Below is the data. Give it again, complete and exact.

# [Source data]
····················

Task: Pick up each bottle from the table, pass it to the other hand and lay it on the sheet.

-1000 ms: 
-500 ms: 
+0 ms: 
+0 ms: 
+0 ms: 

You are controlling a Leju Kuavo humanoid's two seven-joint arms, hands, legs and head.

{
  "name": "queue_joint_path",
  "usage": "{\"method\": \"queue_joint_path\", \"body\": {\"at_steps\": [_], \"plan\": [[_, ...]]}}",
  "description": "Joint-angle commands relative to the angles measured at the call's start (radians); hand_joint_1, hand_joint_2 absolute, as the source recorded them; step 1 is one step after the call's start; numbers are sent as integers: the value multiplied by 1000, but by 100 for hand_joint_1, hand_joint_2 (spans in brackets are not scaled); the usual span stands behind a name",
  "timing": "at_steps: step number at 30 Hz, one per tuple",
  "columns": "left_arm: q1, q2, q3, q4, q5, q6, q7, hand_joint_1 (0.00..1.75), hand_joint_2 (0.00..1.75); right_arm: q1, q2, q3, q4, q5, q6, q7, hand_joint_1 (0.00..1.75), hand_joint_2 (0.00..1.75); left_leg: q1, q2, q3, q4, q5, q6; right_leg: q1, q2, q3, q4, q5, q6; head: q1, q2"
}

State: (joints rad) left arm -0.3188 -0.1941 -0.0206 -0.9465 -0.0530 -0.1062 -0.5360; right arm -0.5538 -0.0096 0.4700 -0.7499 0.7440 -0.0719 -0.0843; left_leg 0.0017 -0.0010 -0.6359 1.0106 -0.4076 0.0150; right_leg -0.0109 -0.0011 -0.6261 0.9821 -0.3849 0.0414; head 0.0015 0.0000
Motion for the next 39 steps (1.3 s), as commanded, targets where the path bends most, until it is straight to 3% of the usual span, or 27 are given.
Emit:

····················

# [Result of this exercise]
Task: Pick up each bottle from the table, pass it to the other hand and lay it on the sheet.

-1000 ms: 
-500 ms: 
+0 ms: 
+0 ms: 
+0 ms: 

You are controlling a Leju Kuavo humanoid's two seven-joint arms, hands, legs and head.

{
  "name": "queue_joint_path",
  "usage": "{\"method\": \"queue_joint_path\", \"body\": {\"at_steps\": [_], \"plan\": [[_, ...]]}}",
  "description": "Joint-angle commands relative to the angles measured at the call's start (radians); hand_joint_1, hand_joint_2 absolute, as the source recorded them; step 1 is one step after the call's start; numbers are sent as integers: the value multiplied by 1000, but by 100 for hand_joint_1, hand_joint_2 (spans in brackets are not scaled); the usual span stands behind a name",
  "timing": "at_steps: step number at 30 Hz, one per tuple",
  "columns": "left_arm: q1, q2, q3, q4, q5, q6, q7, hand_joint_1 (0.00..1.75), hand_joint_2 (0.00..1.75); right_arm: q1, q2, q3, q4, q5, q6, q7, hand_joint_1 (0.00..1.75), hand_joint_2 (0.00..1.75); left_leg: q1, q2, q3, q4, q5, q6; right_leg: q1, q2, q3, q4, q5, q6; head: q1, q2"
}

State: (joints rad) left arm -0.3188 -0.1941 -0.0206 -0.9465 -0.0530 -0.1062 -0.5360; right arm -0.5538 -0.0096 0.4700 -0.7499 0.7440 -0.0719 -0.0843; left_leg 0.0017 -0.0010 -0.6359 1.0106 -0.4076 0.0150; right_leg -0.0109 -0.0011 -0.6261 0.9821 -0.3849 0.0414; head 0.0015 0.0000
Motion for the next 39 steps (1.3 s), as commanded, targets where the path bends most, until it is straight to 3% of the usual span, or 27 are given.
Emit:

With that, the answer is finished.